## Task item:
The answer must consist of every line below containing "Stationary".

## Data listing:
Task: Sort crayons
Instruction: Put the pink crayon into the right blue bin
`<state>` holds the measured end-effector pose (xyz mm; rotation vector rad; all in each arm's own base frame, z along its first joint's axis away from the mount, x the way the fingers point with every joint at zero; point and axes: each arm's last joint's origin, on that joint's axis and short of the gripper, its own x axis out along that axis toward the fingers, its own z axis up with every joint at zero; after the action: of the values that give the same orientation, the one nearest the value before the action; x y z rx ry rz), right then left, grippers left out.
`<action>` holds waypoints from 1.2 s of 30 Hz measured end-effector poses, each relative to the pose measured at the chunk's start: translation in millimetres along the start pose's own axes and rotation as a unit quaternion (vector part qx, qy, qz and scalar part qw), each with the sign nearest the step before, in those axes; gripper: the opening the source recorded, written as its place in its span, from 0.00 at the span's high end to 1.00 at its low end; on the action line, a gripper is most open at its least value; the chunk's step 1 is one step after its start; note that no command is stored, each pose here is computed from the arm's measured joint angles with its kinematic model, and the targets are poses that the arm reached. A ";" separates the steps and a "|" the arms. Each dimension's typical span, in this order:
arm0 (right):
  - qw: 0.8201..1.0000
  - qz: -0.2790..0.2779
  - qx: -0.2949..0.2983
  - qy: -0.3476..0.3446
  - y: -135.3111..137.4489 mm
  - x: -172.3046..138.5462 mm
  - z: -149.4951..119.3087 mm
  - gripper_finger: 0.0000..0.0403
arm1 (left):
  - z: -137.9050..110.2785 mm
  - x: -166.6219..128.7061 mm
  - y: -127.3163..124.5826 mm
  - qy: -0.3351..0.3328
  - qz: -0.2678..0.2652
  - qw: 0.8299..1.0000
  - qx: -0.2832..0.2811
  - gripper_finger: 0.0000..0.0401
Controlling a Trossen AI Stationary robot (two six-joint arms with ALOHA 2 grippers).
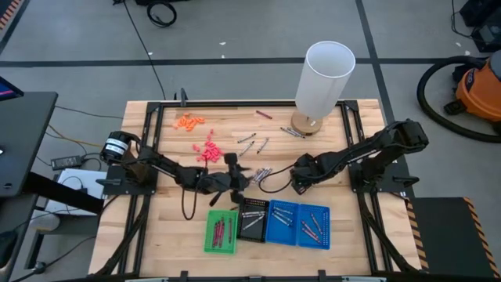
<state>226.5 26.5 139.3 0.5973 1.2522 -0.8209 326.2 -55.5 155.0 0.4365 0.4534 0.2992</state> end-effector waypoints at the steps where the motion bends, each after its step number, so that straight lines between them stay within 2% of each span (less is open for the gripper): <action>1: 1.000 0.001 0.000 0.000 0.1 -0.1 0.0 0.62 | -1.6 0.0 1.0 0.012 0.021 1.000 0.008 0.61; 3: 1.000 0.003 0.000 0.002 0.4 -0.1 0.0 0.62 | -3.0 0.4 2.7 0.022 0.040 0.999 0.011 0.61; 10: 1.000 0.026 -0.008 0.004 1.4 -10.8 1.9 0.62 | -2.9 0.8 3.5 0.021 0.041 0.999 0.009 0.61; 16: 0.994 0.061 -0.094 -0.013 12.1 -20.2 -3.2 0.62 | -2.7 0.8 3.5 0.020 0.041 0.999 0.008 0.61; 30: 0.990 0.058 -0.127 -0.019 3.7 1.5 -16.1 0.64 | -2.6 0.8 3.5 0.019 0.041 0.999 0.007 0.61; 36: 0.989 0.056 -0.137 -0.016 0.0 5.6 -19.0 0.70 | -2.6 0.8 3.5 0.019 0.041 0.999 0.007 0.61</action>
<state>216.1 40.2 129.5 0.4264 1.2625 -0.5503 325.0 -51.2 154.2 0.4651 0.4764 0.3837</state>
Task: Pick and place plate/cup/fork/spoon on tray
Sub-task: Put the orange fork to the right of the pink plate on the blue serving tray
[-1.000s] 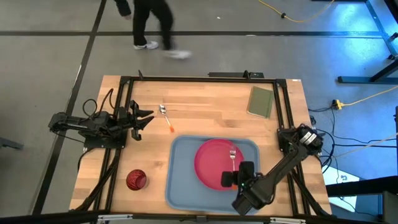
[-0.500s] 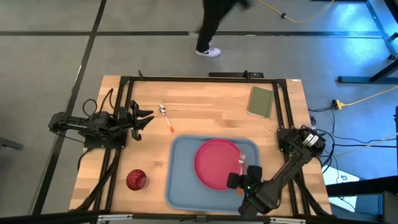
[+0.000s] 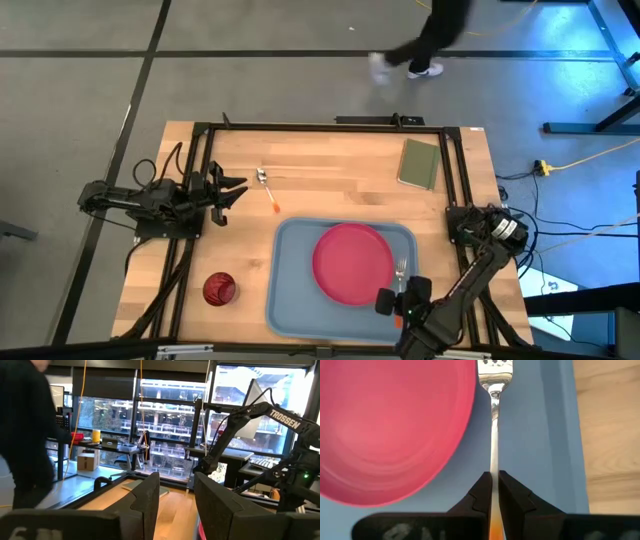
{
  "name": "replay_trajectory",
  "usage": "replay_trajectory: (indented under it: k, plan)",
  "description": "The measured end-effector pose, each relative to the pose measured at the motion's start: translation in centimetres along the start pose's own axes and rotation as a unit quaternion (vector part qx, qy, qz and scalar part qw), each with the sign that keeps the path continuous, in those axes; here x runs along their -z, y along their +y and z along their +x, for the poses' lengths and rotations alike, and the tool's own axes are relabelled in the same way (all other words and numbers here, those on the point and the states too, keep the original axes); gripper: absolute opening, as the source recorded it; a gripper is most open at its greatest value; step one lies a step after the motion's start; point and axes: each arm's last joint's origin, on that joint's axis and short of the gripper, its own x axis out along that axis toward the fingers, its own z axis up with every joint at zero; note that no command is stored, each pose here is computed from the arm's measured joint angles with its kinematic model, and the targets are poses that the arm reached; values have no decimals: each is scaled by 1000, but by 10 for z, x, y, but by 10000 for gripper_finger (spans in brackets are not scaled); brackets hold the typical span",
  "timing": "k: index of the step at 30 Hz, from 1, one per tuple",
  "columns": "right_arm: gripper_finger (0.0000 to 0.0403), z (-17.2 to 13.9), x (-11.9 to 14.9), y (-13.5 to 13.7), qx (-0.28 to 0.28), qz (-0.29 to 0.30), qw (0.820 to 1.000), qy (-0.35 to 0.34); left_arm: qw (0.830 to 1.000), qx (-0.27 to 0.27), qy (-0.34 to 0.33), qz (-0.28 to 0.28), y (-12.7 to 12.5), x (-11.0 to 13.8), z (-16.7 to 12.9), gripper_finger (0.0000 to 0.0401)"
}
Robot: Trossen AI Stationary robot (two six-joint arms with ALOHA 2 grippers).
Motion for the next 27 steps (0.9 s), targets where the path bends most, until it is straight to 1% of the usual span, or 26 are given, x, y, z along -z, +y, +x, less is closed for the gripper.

## Exercise answer:
Controlling a Trossen AI Stationary robot (two six-joint arms with ALOHA 2 grippers).
Robot: Trossen AI Stationary robot (two six-joint arms with ALOHA 2 grippers).

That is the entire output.